Le témoignage des Martyrs, c'est l'effusion de leur propre sang, à la suite de l'effusion du premier sang innocent sacré, répandu pour nous tous, celui de l'Agneau de Dieu qui a enlevé le péché du monde, qui a témoigné de lui-même à tous. Certes, il n'a pas besoin d'un autre témoignage, celui qui a témoigné sous Ponce-Pilate ; il a fait la vraie confession, selon la parole de l'Apôtre, et c'est ce qu'il faut surtout. Comment, en effet, celui qui est la Vérité même aurait-il besoin d'un autre témoignage plus digne de foi ? Cependant, il a accepté l'assentiment et la déclaration de ses propres serviteurs, et à eux aussi il a accordé le grand honneur d'être appelés Martyrs.
La Vierge sainte, vierge toujours et en tout, celle qui a enfanté Dieu en toute vérité, Marie, louons-la et glorifions-la : car elle est Prophète, elle est Apôtre, et elle est Martyr. Elle est Prophète, selon la parole d'Isaïe, qu'il a proférée à son sujet : Il s'est approché de la prophétesse ; elle conçut, elle engendra un fils et, ajoute-t-il, le Seigneur m'a dit : Donne-lui ce nom : Enlève en hâte et prends vite ; car avant que l'enfant ne sache appeler son père et sa mère, il prendra la puissance de Damas et les dépouilles de Samarie en face du roi des Assyriens.

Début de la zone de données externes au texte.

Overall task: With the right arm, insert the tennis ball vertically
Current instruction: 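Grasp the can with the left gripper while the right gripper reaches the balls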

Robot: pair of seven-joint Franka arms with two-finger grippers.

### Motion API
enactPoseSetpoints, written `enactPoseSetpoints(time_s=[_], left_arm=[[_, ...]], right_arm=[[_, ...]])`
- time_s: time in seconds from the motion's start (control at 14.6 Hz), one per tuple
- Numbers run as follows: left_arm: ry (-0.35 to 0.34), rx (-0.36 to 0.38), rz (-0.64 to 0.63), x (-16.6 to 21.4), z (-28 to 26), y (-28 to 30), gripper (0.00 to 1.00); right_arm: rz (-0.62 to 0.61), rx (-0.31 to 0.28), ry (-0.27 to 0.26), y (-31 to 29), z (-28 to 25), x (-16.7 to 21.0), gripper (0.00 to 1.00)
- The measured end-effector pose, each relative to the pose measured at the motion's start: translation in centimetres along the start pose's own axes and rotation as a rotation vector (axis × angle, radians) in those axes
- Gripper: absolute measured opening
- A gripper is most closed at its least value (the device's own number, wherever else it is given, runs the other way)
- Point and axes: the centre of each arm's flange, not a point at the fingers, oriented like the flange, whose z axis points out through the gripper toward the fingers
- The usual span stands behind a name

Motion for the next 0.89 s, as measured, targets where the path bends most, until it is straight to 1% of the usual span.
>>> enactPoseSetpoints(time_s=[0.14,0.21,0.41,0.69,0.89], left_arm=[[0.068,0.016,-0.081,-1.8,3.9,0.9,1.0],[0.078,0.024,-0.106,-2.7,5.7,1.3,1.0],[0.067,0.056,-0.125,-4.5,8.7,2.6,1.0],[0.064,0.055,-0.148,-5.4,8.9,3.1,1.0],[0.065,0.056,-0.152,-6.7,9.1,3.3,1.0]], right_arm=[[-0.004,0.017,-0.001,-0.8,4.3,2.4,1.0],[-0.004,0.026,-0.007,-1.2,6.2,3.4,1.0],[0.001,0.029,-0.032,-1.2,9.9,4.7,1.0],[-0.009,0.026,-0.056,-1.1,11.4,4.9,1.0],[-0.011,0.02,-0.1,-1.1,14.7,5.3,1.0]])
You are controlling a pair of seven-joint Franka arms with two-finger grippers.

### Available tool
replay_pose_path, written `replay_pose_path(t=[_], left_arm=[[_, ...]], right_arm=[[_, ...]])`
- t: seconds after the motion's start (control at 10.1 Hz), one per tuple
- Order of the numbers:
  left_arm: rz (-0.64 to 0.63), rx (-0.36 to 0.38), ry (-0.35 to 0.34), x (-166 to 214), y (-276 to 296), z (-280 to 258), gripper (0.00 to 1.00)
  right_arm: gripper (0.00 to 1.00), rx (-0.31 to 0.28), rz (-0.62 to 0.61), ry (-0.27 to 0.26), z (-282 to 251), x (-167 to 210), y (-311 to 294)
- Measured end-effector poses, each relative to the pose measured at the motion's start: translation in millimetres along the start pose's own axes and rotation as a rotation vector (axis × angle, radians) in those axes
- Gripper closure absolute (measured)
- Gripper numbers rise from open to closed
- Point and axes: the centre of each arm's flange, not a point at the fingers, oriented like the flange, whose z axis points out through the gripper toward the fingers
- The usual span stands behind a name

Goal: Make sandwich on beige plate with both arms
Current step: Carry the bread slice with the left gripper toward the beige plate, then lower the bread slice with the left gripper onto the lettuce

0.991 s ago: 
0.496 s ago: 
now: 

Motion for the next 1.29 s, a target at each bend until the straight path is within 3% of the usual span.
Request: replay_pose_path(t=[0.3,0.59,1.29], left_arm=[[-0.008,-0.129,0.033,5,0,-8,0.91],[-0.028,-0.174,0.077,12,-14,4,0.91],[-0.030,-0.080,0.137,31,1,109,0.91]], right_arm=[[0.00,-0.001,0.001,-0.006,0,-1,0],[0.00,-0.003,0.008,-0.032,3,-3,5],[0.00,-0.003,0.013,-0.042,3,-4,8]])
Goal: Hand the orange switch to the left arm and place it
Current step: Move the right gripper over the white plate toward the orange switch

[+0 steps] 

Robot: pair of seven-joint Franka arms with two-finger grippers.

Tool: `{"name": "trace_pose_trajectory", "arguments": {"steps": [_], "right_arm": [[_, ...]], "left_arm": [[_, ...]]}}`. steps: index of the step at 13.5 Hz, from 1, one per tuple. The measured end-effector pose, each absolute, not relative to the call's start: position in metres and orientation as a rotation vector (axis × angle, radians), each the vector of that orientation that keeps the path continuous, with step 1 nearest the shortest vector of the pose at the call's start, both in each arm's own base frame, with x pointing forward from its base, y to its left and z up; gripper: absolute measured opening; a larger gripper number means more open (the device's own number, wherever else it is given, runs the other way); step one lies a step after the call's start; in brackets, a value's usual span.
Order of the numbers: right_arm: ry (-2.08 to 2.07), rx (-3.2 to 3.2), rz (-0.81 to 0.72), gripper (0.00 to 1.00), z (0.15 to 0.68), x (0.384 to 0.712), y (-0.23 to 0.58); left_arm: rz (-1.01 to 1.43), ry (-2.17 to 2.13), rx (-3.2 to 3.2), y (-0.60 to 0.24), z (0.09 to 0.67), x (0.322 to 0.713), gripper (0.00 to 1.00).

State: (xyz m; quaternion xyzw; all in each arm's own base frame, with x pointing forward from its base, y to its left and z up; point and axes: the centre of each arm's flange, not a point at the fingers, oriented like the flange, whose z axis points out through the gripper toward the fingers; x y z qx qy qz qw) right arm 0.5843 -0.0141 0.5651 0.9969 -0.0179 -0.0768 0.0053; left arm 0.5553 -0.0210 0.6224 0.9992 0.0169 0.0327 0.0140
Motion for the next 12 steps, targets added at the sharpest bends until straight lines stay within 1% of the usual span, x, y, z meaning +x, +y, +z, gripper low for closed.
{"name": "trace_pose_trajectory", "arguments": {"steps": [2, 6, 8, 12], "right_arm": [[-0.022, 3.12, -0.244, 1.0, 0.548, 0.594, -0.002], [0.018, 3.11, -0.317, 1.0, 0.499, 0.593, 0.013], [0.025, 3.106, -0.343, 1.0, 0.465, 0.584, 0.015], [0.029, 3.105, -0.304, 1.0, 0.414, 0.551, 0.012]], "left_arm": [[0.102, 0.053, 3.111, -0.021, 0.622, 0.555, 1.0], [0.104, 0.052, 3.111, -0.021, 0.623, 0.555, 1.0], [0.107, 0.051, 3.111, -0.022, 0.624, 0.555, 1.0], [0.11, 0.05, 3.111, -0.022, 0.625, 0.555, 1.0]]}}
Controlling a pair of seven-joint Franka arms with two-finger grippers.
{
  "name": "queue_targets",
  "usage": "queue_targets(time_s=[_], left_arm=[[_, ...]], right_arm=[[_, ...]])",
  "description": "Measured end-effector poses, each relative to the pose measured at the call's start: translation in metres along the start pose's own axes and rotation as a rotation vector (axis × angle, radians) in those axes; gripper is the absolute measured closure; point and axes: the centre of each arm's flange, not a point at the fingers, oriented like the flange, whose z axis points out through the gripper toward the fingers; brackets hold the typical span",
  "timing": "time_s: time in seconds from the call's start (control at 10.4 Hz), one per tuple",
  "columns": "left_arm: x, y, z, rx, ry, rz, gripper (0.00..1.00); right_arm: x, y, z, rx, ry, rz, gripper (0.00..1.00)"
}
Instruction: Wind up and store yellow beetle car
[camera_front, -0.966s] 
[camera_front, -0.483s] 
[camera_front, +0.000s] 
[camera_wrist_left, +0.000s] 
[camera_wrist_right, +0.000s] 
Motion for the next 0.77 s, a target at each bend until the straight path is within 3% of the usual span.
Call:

Quelle est celle qui est appelée dans l'Écriture sainte : la prophétesse, qui a engendré un fils auquel on a donné un nom pareil : Enlève en hâte et prends vite, lequel aussitôt après sa naissance, avant de connaître son père et sa mère, a enlevé les guerres et aboli les œuvres du diable ? Quelle est-elle, sinon la sainte Mère de Dieu, Marie, qui a enfanté Dieu et donné naissance à Emmanuel, lequel, dès sa naissance selon la chair, a aboli la tyrannie du diable en emportant la puissance de Damas avec les dépouilles de Samarie ? Celles-ci, en quelque sorte, représentent le culte des idoles : car Damas est interprété en général comme la ville des sangs, et de même Samarie, parce qu'on y a fabriqué des veaux d'or auxquels on a donné le nom qui ne convient qu'à Dieu ; on y a établi leur culte qui consiste en deux choses : la fabrication des statues et les libations faites en donnant le nom de Dieu aux œuvres des mains, en se prosternant devant elles et leur offrant des sacrifices par du sang.
Or cette erreur des idoles, il en a emporté les dépouilles au moment où est né Emmanuel ; il a attiré vers lui les Mages, étant encore enveloppé dans les langes de l'enfance. Ensuite, étant allé en Égypte comme l'a prophétisé le prophète Isaïe, il opéra en face du roi des Assyriens : il enleva son armure dans laquelle il mettait sa confiance et il dispersa ses dépouilles comme il est écrit.
C'est le diable que le prophète appelle roi des Assyriens : et non seulement celui-ci, mais en beaucoup d'endroits, d'autres prophètes l'appellent de ce nom. C'est un enfant pareil que la prophétesse nous a enfanté, qui, petit encore et juste au moment de sa naissance, a dépouillé la tyrannie du diable. Et ne vous étonnez pas, ainsi parle le prophète Isaïe : car l'enfant est un Dieu très puissant, l'Ange du grand conseil ; c'est lui qui nous a enseigné la gloire de son Père, il nous l'a fait contempler en lui. Il est le Verbe vivant et l'image de sa fixité ; de plus, l'enfant est un Conseiller admirable, il est avec son Père le démiurge de toutes choses, visibles et invisibles.